→ Dataset extract:
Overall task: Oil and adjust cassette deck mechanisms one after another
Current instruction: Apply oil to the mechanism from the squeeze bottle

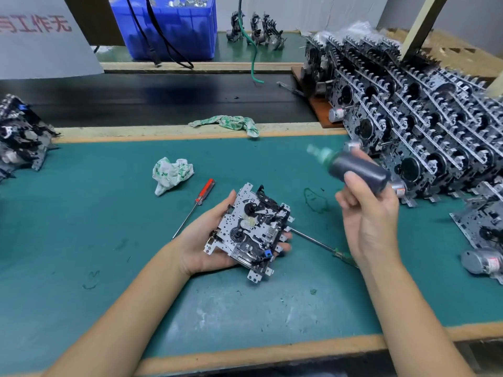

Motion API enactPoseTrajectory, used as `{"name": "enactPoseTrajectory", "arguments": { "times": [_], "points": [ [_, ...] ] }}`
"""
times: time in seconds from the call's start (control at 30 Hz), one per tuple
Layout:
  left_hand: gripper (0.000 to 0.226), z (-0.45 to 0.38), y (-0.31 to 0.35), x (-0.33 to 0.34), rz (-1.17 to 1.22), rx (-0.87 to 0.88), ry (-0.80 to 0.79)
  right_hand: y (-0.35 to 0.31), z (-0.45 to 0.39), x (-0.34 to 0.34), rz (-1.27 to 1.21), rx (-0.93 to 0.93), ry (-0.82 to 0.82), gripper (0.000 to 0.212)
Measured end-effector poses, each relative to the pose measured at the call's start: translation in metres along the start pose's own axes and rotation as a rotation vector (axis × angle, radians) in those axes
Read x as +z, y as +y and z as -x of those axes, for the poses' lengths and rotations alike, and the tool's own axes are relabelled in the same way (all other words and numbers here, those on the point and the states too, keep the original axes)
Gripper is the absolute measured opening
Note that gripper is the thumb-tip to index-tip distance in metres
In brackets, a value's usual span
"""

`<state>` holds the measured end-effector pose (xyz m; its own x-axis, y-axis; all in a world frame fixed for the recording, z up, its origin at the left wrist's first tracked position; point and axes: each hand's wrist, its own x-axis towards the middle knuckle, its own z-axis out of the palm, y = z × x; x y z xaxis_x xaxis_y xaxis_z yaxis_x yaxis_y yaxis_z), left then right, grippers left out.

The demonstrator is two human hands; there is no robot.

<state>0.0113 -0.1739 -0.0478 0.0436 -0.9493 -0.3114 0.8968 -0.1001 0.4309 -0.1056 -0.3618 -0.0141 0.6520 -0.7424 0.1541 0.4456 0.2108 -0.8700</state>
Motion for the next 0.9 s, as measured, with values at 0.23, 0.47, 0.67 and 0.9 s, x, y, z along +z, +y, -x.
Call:
{"name": "enactPoseTrajectory", "arguments": {
  "times": [0.23, 0.47, 0.67, 0.9],
  "points": [
    [0.069, -0.002, -0.002, -0.007, -0.045, 0.021, -0.054, 0.003, 0.008, 0.012, -0.08, 0.157, 0.068, 0.026],
    [0.068, -0.003, -0.001, -0.006, -0.043, 0.032, -0.042, 0.008, 0.026, 0.016, 0.205, -0.161, 0.093, 0.031],
    [0.069, -0.003, -0.001, -0.004, -0.044, 0.038, -0.018, 0.008, 0.028, 0.017, 0.227, -0.181, 0.093, 0.03],
    [0.068, -0.002, -0.002, -0.004, -0.045, 0.042, -0.028, 0.008, 0.028, 0.017, 0.263, -0.153, 0.05, 0.03]
  ]
}}
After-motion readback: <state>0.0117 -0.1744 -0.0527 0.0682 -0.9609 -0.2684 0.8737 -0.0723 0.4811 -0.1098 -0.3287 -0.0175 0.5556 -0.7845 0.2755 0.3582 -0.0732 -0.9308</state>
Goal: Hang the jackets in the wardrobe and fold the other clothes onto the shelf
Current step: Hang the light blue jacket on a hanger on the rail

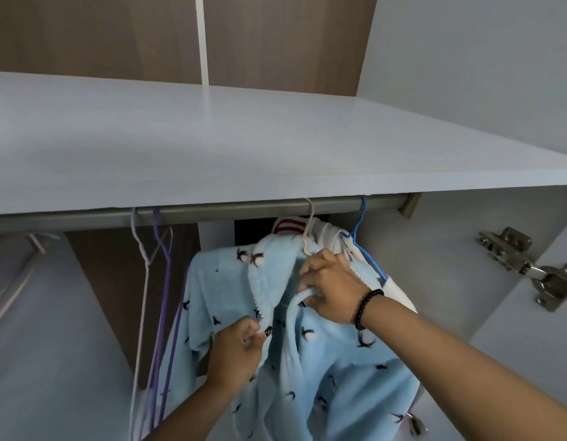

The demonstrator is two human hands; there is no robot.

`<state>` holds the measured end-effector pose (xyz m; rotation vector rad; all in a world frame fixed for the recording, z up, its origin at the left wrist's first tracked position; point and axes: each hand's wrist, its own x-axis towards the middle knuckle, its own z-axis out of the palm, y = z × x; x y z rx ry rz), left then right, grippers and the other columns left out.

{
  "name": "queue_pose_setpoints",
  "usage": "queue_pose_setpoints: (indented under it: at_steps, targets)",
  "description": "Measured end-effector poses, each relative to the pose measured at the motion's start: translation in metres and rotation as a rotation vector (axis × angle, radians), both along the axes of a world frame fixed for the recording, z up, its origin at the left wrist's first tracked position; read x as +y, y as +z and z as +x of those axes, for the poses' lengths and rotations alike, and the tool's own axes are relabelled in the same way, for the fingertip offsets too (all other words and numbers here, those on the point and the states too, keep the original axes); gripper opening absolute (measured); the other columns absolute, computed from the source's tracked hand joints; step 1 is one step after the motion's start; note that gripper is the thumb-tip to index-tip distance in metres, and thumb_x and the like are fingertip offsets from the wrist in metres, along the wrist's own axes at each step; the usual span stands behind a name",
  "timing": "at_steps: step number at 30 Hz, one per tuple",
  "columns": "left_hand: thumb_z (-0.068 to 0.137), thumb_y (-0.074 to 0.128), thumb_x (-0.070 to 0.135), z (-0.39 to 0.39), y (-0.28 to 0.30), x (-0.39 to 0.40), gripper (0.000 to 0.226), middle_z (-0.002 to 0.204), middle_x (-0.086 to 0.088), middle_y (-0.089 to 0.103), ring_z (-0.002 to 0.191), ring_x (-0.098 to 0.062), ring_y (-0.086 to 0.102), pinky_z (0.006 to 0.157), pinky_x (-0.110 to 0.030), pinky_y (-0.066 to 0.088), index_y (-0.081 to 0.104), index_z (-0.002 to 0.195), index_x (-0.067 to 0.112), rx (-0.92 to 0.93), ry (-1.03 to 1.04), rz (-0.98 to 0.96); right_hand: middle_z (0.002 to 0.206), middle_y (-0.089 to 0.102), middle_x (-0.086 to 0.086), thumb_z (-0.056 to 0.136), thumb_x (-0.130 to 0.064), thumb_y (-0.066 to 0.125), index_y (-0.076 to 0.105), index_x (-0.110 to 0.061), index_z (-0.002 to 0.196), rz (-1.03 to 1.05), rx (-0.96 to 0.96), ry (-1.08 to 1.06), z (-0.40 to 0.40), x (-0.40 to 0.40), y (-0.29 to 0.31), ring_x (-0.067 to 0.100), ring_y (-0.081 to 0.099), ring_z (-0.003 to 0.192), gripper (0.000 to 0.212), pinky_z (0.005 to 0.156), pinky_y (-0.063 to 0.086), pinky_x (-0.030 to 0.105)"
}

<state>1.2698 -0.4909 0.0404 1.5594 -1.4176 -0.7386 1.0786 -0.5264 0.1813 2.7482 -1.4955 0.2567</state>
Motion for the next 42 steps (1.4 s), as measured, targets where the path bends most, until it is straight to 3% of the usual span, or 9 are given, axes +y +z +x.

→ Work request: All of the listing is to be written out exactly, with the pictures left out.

→ Output below:
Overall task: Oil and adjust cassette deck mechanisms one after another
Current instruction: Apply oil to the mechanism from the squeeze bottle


Motion API enactPoseTrajectory, used as `{"name": "enactPoseTrajectory", "arguments": { "times": [_], "points": [ [_, ...] ] }}`
"""
times: time in seconds from the call's start (control at 30 Hz), one per tuple
Layout:
  left_hand: gripper (0.000 to 0.226), z (-0.45 to 0.38), y (-0.31 to 0.35), x (-0.33 to 0.34), rz (-1.17 to 1.22), rx (-0.87 to 0.88), ry (-0.80 to 0.79)
  right_hand: y (-0.35 to 0.31), z (-0.45 to 0.39), x (-0.34 to 0.34), rz (-1.27 to 1.21), rx (-0.93 to 0.93), ry (-0.82 to 0.82), gripper (0.000 to 0.212)
Measured end-effector poses, each relative to the pose measured at the call's start: translation in metres along the start pose's own axes and rotation as a rotation vector (axis × angle, radians) in those axes
Read x as +z, y as +y and z as -x of those axes, for the poses' lengths and rotations alike, and the tool's own axes are relabelled in the same way (all other words and numbers here, those on the point and the states too, keep the original axes)
Gripper is the absolute measured opening
Note that gripper is the thumb-tip to index-tip distance in metres
In brackets, a value's usual span
"""

`<state>` holds the measured end-effector pose (xyz m; its own x-axis, y-axis; all in a world frame fixed for the recording, z up, its origin at the left wrist's first tracked position; point and axes: each hand's wrist, its own x-axis towards the middle knuckle, its own z-axis out of the palm, y = z × x; x y z xaxis_x xaxis_y xaxis_z yaxis_x yaxis_y yaxis_z), left then right, grippers left out.

The demonstrator is two human hands; there is no robot.

<state>0.0113 -0.1739 -0.0478 0.0436 -0.9493 -0.3114 0.8968 -0.1001 0.4309 -0.1056 -0.3618 -0.0141 0.6520 -0.7424 0.1541 0.4456 0.2108 -0.8700</state>
Motion for the next 0.9 s, as measured, with values at 0.23, 0.47, 0.67 and 0.9 s, x, y, z along +z, +y, -x.
Call:
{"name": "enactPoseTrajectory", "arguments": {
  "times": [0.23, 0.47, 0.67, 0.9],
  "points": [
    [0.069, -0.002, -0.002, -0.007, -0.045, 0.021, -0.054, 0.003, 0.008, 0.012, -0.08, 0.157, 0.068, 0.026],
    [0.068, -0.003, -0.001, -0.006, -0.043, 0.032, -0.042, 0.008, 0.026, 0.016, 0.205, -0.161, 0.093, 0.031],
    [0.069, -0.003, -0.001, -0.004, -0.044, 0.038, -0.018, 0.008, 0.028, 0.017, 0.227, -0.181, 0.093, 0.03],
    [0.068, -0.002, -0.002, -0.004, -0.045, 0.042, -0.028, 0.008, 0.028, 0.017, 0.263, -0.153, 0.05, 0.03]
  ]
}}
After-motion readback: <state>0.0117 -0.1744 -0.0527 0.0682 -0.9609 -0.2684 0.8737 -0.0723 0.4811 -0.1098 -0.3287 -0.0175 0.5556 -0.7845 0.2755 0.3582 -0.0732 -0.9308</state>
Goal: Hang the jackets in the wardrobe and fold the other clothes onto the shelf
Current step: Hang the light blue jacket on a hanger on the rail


The demonstrator is two human hands; there is no robot.

`<state>` holds the measured end-effector pose (xyz m; rotation vector rad; all in a world frame fixed for the recording, z up, its origin at the left wrist's first tracked position; point and axes: each hand's wrist, its own x-axis towards the middle knuckle, its own z-axis out of the palm, y = z × x; x y z rx ry rz), left then right, grippers and the other columns left out.

{
  "name": "queue_pose_setpoints",
  "usage": "queue_pose_setpoints: (indented under it: at_steps, targets)",
  "description": "Measured end-effector poses, each relative to the pose measured at the motion's start: translation in metres and rotation as a rotation vector (axis × angle, radians), both along the axes of a world frame fixed for the recording, z up, its origin at the left wrist's first tracked position; read x as +y, y as +z and z as +x of those axes, for the poses' lengths and rotations alike, and the tool's own axes are relabelled in the same way, for the fingertip offsets too (all other words and numbers here, those on the point and the states too, keep the original axes); gripper opening absolute (measured); the other columns absolute, computed from the source's tracked hand joints; step 1 is one step after the motion's start; note that gripper is the thumb-tip to index-tip distance in metres, and thumb_x and the like are fingertip offsets from the wrist in metres, along the wrist's own axes at each step; the usual span stands behind a name",
  "timing": "at_steps: step number at 30 Hz, one per tuple",
  "columns": "left_hand: thumb_z (-0.068 to 0.137), thumb_y (-0.074 to 0.128), thumb_x (-0.070 to 0.135), z (-0.39 to 0.39), y (-0.28 to 0.30), x (-0.39 to 0.40), gripper (0.000 to 0.226), middle_z (-0.002 to 0.204), middle_x (-0.086 to 0.088), middle_y (-0.089 to 0.103), ring_z (-0.002 to 0.191), ring_x (-0.098 to 0.062), ring_y (-0.086 to 0.102), pinky_z (0.006 to 0.157), pinky_x (-0.110 to 0.030), pinky_y (-0.066 to 0.088), index_y (-0.081 to 0.104), index_z (-0.002 to 0.195), index_x (-0.067 to 0.112), rx (-0.92 to 0.93), ry (-1.03 to 1.04), rz (-0.98 to 0.96); right_hand: middle_z (0.002 to 0.206), middle_y (-0.089 to 0.102), middle_x (-0.086 to 0.086), thumb_z (-0.056 to 0.136), thumb_x (-0.130 to 0.064), thumb_y (-0.066 to 0.125), index_y (-0.076 to 0.105), index_x (-0.110 to 0.061), index_z (-0.002 to 0.196), rz (-1.03 to 1.05), rx (-0.96 to 0.96), ry (-1.08 to 1.06), z (-0.40 to 0.40), x (-0.40 to 0.40), y (-0.29 to 0.31), ring_x (-0.067 to 0.100), ring_y (-0.081 to 0.099), ring_z (-0.003 to 0.192), gripper (0.000 to 0.212), pinky_z (0.005 to 0.156), pinky_y (-0.063 to 0.086), pinky_x (-0.030 to 0.105)"
}

<state>1.2698 -0.4909 0.0404 1.5594 -1.4176 -0.7386 1.0786 -0.5264 0.1813 2.7482 -1.4955 0.2567</state>
Motion for the next 42 steps (1.4 s), as measured, targets where the path bends most, until it is straight to 3% of the usual span, or 9 are given, axes +y +z +x.

This answer requires nothing more.